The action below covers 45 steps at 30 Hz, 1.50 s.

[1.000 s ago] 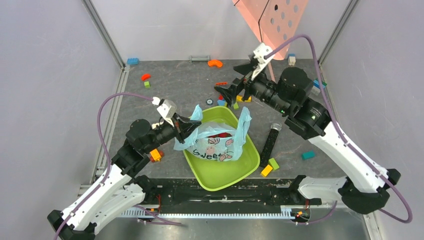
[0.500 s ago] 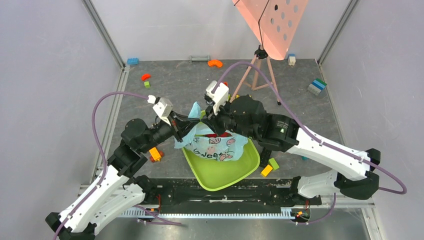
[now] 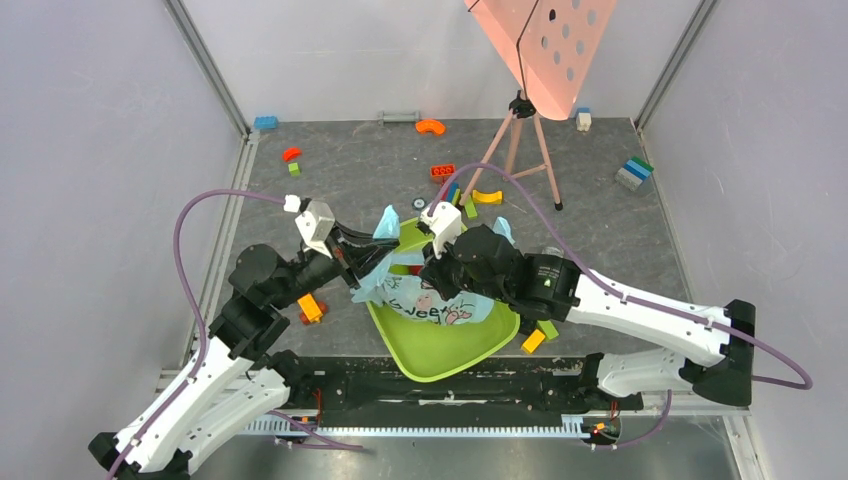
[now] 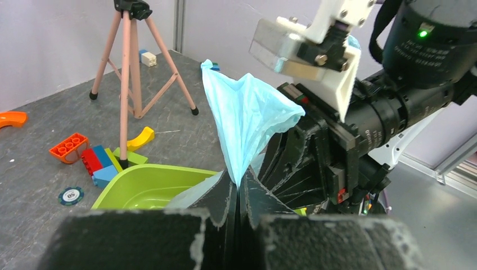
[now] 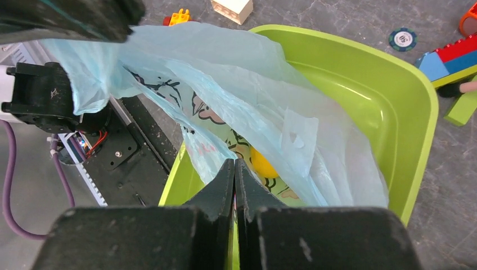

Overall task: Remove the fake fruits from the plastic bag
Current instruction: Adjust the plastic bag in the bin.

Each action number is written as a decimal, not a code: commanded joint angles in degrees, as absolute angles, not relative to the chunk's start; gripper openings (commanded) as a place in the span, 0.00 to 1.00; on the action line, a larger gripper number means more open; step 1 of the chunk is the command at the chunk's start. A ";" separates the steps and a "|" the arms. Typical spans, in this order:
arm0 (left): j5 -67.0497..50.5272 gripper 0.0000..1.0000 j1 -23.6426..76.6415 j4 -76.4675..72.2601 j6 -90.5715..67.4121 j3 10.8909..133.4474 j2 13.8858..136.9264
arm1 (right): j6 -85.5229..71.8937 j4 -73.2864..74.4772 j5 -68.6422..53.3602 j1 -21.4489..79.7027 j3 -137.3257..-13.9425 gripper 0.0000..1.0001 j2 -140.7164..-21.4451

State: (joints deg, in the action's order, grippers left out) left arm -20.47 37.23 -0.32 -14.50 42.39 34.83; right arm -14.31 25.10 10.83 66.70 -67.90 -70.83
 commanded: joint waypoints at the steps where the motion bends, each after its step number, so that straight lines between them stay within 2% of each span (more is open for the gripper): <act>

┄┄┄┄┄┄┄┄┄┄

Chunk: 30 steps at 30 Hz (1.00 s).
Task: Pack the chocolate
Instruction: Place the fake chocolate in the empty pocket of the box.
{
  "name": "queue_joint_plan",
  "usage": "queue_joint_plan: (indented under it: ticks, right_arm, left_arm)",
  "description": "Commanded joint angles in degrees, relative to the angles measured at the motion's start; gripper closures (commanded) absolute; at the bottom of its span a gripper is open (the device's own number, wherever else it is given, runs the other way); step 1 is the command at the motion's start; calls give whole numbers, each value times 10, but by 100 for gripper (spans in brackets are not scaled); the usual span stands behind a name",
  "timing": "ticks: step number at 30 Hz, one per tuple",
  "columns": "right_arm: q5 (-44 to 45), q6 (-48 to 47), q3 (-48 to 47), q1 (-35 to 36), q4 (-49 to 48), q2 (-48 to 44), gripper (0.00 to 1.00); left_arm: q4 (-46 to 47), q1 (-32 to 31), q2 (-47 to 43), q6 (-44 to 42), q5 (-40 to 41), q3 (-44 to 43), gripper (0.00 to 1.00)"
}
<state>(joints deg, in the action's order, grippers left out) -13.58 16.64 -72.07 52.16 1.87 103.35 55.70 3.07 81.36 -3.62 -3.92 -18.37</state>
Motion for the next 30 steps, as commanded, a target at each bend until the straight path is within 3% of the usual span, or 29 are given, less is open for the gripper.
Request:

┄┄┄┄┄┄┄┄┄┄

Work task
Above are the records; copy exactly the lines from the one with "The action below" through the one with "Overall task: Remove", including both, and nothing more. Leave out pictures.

Exercise answer
The action below covers 45 steps at 30 Hz, 1.50 s.

[1.000 s ago] 
[0.500 s ago] 
[now] 
[now] 
[now] 

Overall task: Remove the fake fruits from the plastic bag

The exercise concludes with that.